Eksperci kampanii „Zaszczep się wiedzą" przypominają istnienie mitu, według którego kobiety wykonujące regularne badania cytologiczne nie muszą się szczepić przeciw HPV.
– Tymczasem szczepienie nie zastępuje cytologii. A cytologia nie zastępuje szczepienia. Cytologia jest prewencją wtórną i absolutną koniecznością, bowiem tylko ona jest w stanie wcześnie wykryć zmiany, które można leczyć skutecznie na wczesnym etapie w możliwie mało inwazyjny sposób – napisali eksperci w informacji prasowej. Badanie to nie chroni jednak przed rozwojem raka. Tę rolę ma odgrywać szczepienie (prewencja pierwotna).
Specjaliści NIZP-PZH zaznaczają, że szczepionki przeciw HPV są bezpieczne i dobrze tolerowane. Na świecie podano już kilkaset milionów dawek tych szczepionek. Każdy niepokojący sygnał dotyczący bezpieczeństwa jest dokładnie sprawdzany i badany.
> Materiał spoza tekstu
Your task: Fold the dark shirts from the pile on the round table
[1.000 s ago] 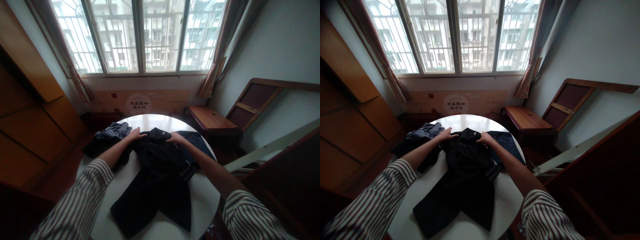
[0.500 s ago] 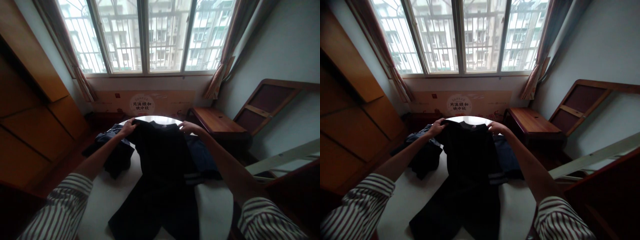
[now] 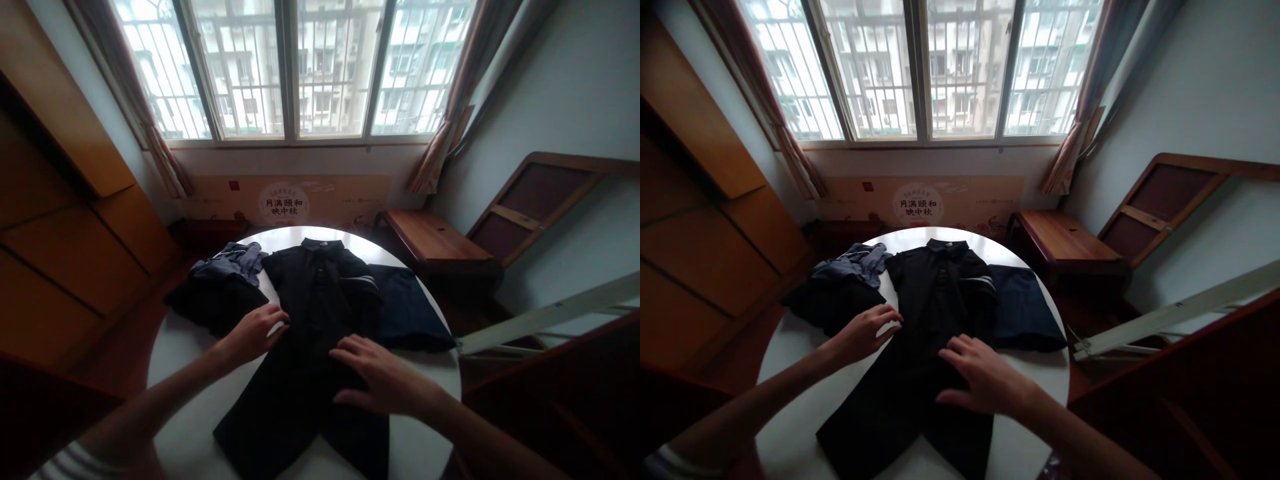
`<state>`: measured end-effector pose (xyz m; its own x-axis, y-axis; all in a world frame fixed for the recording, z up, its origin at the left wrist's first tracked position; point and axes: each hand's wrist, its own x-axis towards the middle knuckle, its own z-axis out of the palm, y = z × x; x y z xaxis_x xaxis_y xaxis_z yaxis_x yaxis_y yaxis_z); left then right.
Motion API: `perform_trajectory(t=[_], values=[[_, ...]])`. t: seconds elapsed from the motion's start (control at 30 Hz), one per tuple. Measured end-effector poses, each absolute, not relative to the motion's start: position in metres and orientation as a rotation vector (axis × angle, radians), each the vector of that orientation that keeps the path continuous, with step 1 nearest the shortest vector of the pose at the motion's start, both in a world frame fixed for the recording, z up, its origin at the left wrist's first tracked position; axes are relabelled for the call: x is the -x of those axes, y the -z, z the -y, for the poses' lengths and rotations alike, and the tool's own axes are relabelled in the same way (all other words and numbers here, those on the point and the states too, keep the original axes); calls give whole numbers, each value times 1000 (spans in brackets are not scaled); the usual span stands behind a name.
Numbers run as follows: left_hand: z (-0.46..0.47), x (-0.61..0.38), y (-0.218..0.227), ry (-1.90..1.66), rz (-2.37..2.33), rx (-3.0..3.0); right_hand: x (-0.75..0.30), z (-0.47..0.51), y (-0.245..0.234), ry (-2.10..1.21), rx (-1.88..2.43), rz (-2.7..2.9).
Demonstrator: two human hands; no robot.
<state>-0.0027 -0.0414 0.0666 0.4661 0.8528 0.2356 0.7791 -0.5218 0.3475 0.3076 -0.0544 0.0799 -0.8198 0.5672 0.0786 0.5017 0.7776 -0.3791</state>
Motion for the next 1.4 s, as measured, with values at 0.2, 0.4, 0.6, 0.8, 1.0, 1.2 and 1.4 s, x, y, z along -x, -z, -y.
perform_trajectory(t=[0.2,0.4,0.6,0.8,1.0,1.2,1.4], values=[[78,12,-40,-350,-1873,-2063,-320,93,-51,-608,1018,2742],[76,12,-39,-232,-1847,-2090,-350,88,-64,-734,740,2541],[93,51,-71,-72,-1928,-1958,-403,85,-62,-737,803,2384],[69,27,-99,-172,-1963,-2227,-393,13,-72,-353,1182,2303],[-43,-47,-71,-347,-1736,-2469,-337,-72,-83,-93,1612,2402],[-92,-59,-17,-119,-2022,-2280,-347,-108,-111,-128,1945,2057],[-89,-56,-2,-128,-2082,-2275,-416,-105,-122,-14,2216,1634]])
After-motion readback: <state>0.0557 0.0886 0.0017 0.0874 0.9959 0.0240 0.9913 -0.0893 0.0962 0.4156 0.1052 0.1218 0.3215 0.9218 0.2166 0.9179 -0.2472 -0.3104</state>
W dużych, kohortowych badaniach na temat bezpieczeństwa szczepionki przeciwko HPV na 696 420 podanych dawek odnotowano zaledwie 53 (0,008 proc.) przypadki konieczności hospitalizacji w ciągu 180 dni po szczepieniu. – Powodem były choroby neurologiczne lub zakrzepowo-zatorowe. Prawdopodobnie nie były one nawet związane z podaniem szczepionki, a wystąpiła jedynie koincydencja czasowa – podkreślają eksperci kampanii „Zaszczep się wiedzą".
Jak dodają, badania nie potwierdziły też krążącego w społeczeństwie mitu, że szczepienie przeciw HPV może powodować bezpłodność albo obniżać szanse na zajście w ciążę. Co ważne, to właśnie przewlekła infekcja wirusem HPV wpływa na obniżenie płodności, podkreślają.